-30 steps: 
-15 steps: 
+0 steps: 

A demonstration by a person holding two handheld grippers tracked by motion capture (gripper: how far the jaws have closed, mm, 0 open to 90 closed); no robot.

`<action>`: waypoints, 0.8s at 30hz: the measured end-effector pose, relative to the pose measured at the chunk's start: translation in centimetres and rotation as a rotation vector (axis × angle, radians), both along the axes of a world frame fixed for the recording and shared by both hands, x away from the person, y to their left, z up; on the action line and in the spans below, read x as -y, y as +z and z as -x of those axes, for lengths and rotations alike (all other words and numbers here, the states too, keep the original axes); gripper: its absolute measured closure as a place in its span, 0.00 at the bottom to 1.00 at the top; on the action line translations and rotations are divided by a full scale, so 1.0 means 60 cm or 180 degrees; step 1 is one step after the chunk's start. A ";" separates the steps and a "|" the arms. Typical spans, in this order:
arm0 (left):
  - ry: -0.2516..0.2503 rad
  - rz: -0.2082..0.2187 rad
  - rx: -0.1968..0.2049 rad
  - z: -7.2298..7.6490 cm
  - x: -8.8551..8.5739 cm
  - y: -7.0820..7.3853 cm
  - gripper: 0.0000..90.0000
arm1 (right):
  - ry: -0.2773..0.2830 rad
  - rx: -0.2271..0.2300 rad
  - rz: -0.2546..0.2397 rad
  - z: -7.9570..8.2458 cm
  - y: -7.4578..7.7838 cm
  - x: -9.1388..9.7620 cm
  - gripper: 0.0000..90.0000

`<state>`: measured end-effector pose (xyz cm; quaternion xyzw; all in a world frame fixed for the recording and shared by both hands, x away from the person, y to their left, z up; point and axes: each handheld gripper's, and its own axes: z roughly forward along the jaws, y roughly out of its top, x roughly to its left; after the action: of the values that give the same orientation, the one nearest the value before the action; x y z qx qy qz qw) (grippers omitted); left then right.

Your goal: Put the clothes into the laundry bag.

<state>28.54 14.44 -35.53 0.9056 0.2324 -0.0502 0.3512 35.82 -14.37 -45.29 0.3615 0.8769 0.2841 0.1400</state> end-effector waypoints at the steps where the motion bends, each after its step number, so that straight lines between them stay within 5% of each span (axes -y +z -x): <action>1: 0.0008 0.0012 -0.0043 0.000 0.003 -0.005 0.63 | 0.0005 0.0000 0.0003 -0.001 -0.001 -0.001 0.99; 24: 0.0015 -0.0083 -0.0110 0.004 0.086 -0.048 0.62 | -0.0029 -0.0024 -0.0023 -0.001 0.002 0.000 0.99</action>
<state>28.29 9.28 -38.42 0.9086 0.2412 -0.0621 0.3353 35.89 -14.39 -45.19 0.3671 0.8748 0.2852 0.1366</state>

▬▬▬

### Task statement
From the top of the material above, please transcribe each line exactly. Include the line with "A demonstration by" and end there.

### Your solution
-30 steps: 
-15 steps: 
+0 steps: 

A demonstration by a person holding two handheld grippers tracked by motion capture (gripper: how far the jaws have closed, mm, 0 open to 90 closed); no robot.

With this, the exercise is complete.